My Lords, in conclusion I want to make very clear the difference between the financial and legal regimes which apply to domestic sewage deposited into rivers and, on the other hand, to industrial effluent. Domestic sewage must be treated to the standard laid down by the river authorities. If a river authority lays down, or wants to lay down, a standard higher than the present one. the sewerage authority must then spend public money from rates and taxes on building a new or improved sewage plant. If, on the other hand, the river authority lays down, or wants to lay down, a higher standard for industrial effluent, the company concerned must spend its own money on constructing new or improved effluent treatment plant. There is no subsidy except normal investment grants and there is no tax remission. There is also a middle class of effluent; that is, industrial effluent treated in local authority sewage works. The industrial company pays the local authority for this service. So it is easy to see that the limiting factor in the improvement of domestic sewage effluent is public money. At present, as I have told the House, that programme is running at £120 million a year capital expenditure, and £120 million a year current expenditure. The limiting factor in the improvement of industrial effluent is the industrial price structure and industrial competition.

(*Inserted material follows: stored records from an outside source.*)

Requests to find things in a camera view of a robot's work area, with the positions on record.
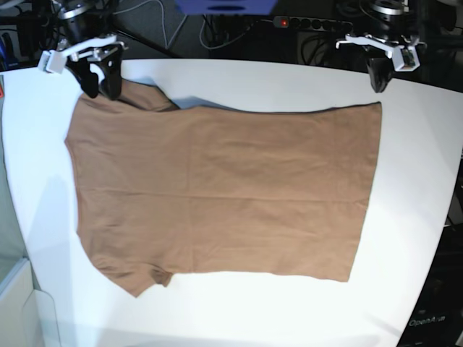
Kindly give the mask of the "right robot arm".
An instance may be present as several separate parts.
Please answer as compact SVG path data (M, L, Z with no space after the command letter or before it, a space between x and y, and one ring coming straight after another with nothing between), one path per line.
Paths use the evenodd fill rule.
M127 48L110 26L118 1L57 1L64 37L44 51L39 67L49 74L69 70L90 98L116 100L122 91L122 54Z

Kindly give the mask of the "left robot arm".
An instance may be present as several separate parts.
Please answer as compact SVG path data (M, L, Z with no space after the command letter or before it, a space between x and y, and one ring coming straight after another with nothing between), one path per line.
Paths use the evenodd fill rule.
M395 74L414 72L420 67L420 40L407 1L359 1L359 10L369 19L370 27L347 33L336 40L342 46L358 46L364 52L370 84L382 93Z

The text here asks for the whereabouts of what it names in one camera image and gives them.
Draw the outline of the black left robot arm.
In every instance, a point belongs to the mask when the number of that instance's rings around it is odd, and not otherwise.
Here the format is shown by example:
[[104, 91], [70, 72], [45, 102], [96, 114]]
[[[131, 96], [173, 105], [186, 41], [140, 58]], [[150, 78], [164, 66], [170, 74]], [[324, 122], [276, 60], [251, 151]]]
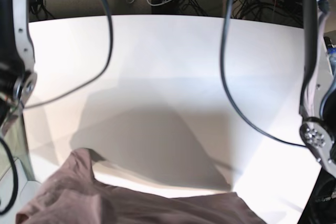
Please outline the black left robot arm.
[[304, 72], [300, 136], [321, 167], [335, 176], [335, 57], [329, 56], [324, 29], [329, 0], [302, 0]]

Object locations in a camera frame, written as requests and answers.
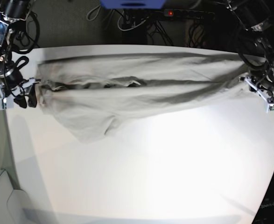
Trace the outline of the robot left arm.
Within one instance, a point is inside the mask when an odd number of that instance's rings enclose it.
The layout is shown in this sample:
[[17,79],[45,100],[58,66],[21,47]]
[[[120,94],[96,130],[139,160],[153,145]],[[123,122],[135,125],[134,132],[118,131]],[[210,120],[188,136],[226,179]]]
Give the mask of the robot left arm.
[[236,50],[243,62],[250,68],[245,81],[250,90],[258,93],[269,105],[274,105],[274,20],[263,0],[226,0],[225,6],[238,19],[240,27],[235,36],[245,30],[253,35],[253,43],[263,52],[264,63],[255,65],[245,57],[237,46]]

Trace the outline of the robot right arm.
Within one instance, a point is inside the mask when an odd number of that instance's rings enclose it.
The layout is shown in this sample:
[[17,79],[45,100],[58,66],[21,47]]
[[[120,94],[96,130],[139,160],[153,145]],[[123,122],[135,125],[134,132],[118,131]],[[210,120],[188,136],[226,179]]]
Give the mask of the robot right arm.
[[[29,63],[26,56],[40,37],[40,24],[32,7],[33,0],[2,0],[0,2],[0,110],[13,108],[17,104],[21,108],[37,106],[35,85],[39,79],[24,79],[21,69]],[[35,24],[35,38],[30,39],[26,31],[26,20],[31,17]],[[14,43],[25,35],[29,48],[21,51]]]

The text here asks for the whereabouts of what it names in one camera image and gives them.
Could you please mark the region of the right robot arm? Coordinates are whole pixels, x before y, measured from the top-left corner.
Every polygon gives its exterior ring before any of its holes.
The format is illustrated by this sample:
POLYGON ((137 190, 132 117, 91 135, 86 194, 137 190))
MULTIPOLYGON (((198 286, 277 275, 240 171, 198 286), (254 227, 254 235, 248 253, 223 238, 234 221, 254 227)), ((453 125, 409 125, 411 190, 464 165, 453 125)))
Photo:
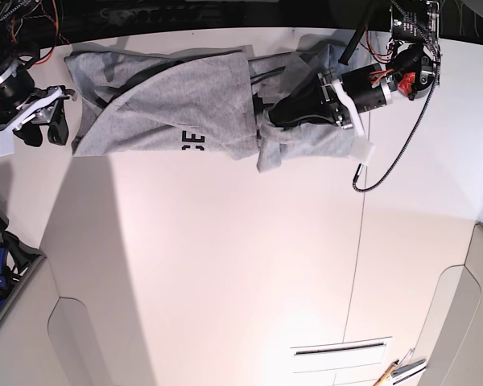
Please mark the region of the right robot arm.
POLYGON ((23 21, 43 8, 41 1, 0 1, 0 157, 14 153, 14 140, 40 147, 67 144, 64 102, 76 93, 63 85, 38 88, 29 70, 45 63, 34 42, 20 42, 23 21))

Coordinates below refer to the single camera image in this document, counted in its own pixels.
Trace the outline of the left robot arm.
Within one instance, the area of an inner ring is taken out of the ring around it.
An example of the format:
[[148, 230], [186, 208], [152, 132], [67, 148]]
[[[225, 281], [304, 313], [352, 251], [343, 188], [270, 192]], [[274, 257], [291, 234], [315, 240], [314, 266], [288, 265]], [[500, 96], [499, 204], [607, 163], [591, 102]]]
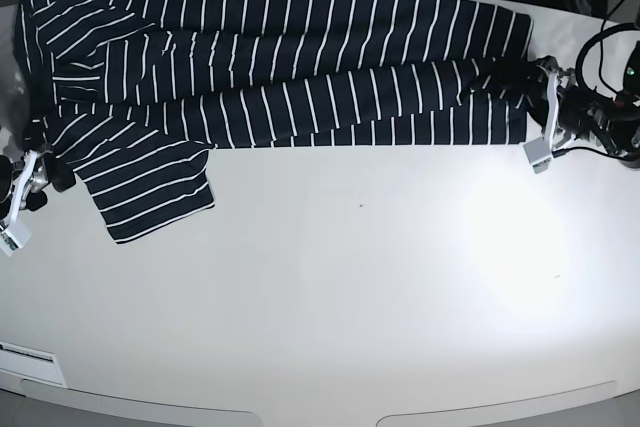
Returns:
[[613, 96], [589, 87], [584, 76], [592, 48], [603, 48], [606, 39], [638, 29], [638, 22], [602, 27], [581, 47], [575, 66], [569, 69], [561, 68], [553, 56], [535, 61], [495, 60], [464, 87], [460, 97], [467, 99], [484, 90], [514, 93], [525, 102], [526, 112], [541, 127], [541, 136], [524, 145], [529, 163], [538, 171], [573, 151], [570, 143], [575, 140], [591, 143], [589, 152], [638, 169], [639, 48], [630, 53], [622, 88]]

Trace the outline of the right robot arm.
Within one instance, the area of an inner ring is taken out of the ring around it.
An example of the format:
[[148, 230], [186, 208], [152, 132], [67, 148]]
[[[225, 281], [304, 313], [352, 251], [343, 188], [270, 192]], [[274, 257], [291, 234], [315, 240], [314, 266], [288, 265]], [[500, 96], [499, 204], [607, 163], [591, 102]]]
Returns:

The noble Lord, Lord Molson, has quoted a circular which, to our intense regret, we had to send out at the depth of the freeze. He quoted the bit urging restraint. I think he might, in fairness, have gone on to say that it continued: … the Ministers are advised that, because of the long Titles of those Acts, river authorities may neither exercise nor refrain from exercising their powers … in such a way as to permit any river to become materially less wholesome than it is. So it is perfectly clear that they are not allowed to do that. All we are talking about is the possible rate of advance. The Government will look at that circular again, when we have all the data that I have mentioned in my speech, to see whether it is not time to unleash the dogs.

The need for management in respect of our rivers as a whole is something that is recognised and achieved. The standards we demand of discharges are higher, I believe, than those in any other country. The sewage from 75 per cent. of our people receives biological and chemical treatment. The sewage from 15 per cent. is dealt with without sewers at all; that is, in septic tanks and so on, in the countryside. The remainder goes into estuaries and into the sea, and, a very small amount, into rivers without any treatment at all. That achievement is a very great deal higher than anything that exists to my knowledge in any other country in the world. Many European countries have not begun to provide sewage treatment, even into rivers. My Lords, I accept the need to which this Motion calls attention. I also welcome the opportunity to have said what is being done and what investigations are in hand for the future. Above all, I pay tribute to the large number of workers, from research scientists, through elected representatives and pollution preventive staff of river authorities to the managers and employees of sewage works, who already succeed, often with quite inadequate equipment and resources, in keeping a very large proportion of the total length of our rivers clean, and in safeguarding these sources of so much of our drinking water.